For women, attitudes were beginning to change with the vote being bestowed and the idea of women working outside the home gaining momentum. Glamour and sexiness became the trend -- sequins and feathers, shorter, loose dresses and bobbed hair, fashion that marked an end to the Victorian era. Daisy Buchanan in The Great Gatsby is a symbol of this changing society and the hedonism of the time.

“In his blue gardens men and girls came and went like moths among the whisperings and the champagne and the stars.” 
― F. Scott Fitzgerald, The Great Gatsby

This period of modernity was a time of experimentation in the arts and architecture, and creativity soared. Georgia O'Keefe's paintings are emblematic of this shift, and the Chrysler and Empire State buildings in Chicago and New York City are examples of the Art Deco that flourished in this era with minimalist and streamlined designs.

It was also a fertile time for fiction, and many authors and artists frequented the coffeeshops on the West Bank in Paris. France had adopted much of America's social and cultural changes during this period. Faulkner, D.H. Lawrence, Edith Wharton, F. Scott Fitzgerald, T.S. Eliot, and Ezra Pound are but a few of the writers producing works such as, The Sun Also Rises, The Waste Land, and Lady Chatterley's Lover - all works I've read and thoroughly enjoyed.

“Sex and a cocktail: they both lasted about as long, had the same effect, and amounted to the same thing.” 
― D.H. Lawrence, Lady Chatterley's Lover

Once I'm done hanging with the writers in the Left Bank cafes and Paris speakeasies, discussing the writing craft with all the luminaries of the time, I'll listen to some great jazz, dance the Charleston in my flapper dress and drink in a speakeasy before transporting home to my life in 2018. As for how long I'd stay in the Roaring Twenties -- a month ought to be enough to soak up the era and give me some whopping good stories to tell my grandchildren.
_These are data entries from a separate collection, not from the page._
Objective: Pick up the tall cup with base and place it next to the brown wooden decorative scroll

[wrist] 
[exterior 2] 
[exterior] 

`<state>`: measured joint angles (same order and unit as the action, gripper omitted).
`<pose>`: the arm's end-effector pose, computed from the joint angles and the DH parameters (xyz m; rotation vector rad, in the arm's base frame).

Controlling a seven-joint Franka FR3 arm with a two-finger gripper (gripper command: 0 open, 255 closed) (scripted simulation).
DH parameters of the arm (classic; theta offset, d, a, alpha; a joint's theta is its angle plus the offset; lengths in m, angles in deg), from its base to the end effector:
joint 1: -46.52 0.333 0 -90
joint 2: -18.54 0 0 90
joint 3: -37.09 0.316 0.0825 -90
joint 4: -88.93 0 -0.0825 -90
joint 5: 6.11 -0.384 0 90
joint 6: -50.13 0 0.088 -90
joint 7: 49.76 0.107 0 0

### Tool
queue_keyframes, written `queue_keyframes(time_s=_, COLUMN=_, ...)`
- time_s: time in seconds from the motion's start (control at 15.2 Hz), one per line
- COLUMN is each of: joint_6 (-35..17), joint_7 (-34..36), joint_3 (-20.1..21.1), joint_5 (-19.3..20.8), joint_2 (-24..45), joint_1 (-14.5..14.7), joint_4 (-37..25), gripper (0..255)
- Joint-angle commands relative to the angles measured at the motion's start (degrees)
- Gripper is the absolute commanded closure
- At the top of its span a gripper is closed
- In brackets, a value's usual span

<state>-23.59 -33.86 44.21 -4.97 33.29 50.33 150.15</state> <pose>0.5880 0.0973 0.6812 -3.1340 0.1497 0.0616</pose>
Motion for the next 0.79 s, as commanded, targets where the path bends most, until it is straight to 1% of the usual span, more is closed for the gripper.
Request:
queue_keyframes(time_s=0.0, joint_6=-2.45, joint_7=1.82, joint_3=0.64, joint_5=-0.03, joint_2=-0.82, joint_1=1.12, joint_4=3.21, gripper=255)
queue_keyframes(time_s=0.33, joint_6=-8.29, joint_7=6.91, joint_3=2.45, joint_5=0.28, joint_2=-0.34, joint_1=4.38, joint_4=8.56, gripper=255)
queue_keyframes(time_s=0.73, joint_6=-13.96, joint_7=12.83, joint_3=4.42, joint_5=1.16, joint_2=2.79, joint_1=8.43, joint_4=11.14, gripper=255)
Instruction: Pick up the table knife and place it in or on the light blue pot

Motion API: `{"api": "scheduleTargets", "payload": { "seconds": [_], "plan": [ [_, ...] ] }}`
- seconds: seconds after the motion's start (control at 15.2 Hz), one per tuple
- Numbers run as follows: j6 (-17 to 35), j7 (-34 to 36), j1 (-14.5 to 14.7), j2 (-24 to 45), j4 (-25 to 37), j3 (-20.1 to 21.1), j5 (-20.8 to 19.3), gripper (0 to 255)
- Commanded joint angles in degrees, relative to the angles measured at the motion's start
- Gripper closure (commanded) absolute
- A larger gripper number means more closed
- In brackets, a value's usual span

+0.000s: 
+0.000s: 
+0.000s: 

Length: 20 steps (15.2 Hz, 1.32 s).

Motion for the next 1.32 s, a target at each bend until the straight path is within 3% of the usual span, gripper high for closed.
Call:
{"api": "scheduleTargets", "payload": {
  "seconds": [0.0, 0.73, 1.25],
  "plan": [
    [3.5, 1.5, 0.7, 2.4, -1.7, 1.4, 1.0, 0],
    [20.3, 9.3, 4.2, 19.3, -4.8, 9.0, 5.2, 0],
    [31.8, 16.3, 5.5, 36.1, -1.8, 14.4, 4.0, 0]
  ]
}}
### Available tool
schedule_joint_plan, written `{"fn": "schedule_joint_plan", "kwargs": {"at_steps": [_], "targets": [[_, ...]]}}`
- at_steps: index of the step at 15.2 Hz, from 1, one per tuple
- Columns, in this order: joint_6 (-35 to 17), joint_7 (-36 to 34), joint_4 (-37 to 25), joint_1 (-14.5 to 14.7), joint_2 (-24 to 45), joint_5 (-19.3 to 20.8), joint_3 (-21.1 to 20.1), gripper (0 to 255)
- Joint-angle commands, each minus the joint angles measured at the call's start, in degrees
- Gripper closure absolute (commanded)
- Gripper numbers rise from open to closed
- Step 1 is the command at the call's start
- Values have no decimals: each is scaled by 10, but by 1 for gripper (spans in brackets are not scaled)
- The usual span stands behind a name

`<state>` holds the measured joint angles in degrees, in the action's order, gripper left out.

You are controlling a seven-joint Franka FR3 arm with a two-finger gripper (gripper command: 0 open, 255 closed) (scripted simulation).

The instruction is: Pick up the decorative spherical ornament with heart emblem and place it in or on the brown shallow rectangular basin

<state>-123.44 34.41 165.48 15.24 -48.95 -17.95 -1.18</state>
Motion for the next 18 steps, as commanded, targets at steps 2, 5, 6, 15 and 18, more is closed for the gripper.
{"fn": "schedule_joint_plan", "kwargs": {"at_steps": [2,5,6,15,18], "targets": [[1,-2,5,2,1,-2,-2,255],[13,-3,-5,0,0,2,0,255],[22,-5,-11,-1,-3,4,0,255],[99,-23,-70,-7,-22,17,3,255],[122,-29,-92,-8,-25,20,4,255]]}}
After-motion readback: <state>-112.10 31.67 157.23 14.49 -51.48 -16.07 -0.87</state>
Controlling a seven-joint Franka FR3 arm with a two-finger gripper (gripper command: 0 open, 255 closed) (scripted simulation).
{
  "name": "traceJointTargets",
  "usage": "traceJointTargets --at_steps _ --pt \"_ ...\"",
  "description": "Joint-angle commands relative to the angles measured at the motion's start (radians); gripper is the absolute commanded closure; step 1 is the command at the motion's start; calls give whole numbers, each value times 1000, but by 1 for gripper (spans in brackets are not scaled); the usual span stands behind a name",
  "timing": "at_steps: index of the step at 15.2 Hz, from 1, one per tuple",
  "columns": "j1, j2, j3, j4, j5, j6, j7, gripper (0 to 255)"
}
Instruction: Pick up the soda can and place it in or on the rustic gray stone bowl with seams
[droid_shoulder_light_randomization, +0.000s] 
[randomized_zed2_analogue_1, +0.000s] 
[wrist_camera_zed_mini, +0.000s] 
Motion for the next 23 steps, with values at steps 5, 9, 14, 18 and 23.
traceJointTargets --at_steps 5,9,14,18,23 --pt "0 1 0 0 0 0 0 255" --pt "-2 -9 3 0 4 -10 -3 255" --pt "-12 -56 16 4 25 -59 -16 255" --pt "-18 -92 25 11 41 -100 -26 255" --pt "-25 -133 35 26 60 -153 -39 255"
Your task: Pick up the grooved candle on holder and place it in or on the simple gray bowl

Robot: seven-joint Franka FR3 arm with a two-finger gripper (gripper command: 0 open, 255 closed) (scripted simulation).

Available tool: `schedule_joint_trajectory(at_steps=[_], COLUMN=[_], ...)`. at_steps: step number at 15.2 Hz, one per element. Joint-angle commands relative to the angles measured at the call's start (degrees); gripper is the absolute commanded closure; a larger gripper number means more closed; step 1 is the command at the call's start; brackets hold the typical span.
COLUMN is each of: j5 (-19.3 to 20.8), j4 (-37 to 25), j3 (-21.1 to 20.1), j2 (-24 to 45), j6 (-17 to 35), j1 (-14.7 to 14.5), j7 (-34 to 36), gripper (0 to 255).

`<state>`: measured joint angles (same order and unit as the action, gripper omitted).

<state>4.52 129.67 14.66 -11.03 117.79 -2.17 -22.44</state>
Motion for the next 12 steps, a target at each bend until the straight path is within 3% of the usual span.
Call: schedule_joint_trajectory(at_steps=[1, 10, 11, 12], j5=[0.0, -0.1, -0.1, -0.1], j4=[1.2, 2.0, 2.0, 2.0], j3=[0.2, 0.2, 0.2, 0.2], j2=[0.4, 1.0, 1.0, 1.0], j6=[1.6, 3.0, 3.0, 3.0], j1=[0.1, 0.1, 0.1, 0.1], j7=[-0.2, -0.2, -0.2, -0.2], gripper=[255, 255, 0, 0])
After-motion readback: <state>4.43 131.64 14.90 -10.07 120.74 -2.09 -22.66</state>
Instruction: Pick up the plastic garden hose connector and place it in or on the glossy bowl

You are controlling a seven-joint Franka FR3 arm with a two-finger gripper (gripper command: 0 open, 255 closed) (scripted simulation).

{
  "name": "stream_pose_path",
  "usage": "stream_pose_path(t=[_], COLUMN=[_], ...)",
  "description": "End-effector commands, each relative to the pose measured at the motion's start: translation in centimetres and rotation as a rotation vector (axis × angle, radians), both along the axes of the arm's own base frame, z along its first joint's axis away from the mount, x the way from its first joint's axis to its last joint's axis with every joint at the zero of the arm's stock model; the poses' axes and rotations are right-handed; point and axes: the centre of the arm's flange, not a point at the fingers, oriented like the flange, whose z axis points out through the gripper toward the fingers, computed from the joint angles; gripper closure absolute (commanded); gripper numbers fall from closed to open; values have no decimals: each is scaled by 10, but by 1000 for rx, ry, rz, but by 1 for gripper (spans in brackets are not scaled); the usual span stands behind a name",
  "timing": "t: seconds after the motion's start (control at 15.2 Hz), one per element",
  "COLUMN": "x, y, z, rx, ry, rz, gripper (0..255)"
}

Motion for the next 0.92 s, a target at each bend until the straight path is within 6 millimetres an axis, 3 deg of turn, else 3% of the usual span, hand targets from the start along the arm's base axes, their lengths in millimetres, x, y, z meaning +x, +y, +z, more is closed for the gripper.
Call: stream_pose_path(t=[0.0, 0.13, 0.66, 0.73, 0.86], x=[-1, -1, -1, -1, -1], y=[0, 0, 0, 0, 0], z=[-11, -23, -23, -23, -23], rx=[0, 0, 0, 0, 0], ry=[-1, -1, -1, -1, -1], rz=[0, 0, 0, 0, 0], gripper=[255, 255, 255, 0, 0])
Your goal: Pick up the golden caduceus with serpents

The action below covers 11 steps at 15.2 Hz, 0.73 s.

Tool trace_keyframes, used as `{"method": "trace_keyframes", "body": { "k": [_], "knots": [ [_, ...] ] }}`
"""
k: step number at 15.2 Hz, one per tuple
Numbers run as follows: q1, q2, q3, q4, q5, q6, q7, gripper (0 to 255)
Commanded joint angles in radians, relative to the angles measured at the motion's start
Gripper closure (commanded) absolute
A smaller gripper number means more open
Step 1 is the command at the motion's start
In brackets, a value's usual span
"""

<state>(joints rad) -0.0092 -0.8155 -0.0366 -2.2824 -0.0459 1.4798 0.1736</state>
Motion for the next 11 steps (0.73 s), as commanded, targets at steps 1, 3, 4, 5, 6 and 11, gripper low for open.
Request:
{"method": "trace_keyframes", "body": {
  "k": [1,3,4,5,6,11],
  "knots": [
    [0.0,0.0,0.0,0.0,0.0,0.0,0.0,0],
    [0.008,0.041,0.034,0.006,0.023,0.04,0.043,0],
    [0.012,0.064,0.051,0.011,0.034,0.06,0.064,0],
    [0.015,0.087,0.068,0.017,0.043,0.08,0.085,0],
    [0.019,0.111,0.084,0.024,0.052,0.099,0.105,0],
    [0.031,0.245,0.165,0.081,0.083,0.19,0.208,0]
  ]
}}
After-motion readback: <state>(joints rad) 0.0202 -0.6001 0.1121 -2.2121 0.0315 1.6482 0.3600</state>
“Too much of anything is bad, but too much Champagne is just right.”― F. Scott Fitzgerald

Twitter: brendaAchapman
Facebook: BrendaChapmanAuthor


Susan C Shea said...

That's a lovely era to transport yourself to. Have you seen "Midnight in Paris" where the protagonist does just that? I would choose it too as long as I could be assured that I'd be in that crowd of astonishingly creative people. With my luck, I'd probably be an impoverished laundress stuck in a dingy, cold place, with chapped hands and no education!

7 Criminal Minds said...

I haven't seen 'Midnight in Paris' but have it on my list now :-) Yes, not every era is all wonderful, so would be good to be able to pick our experiences.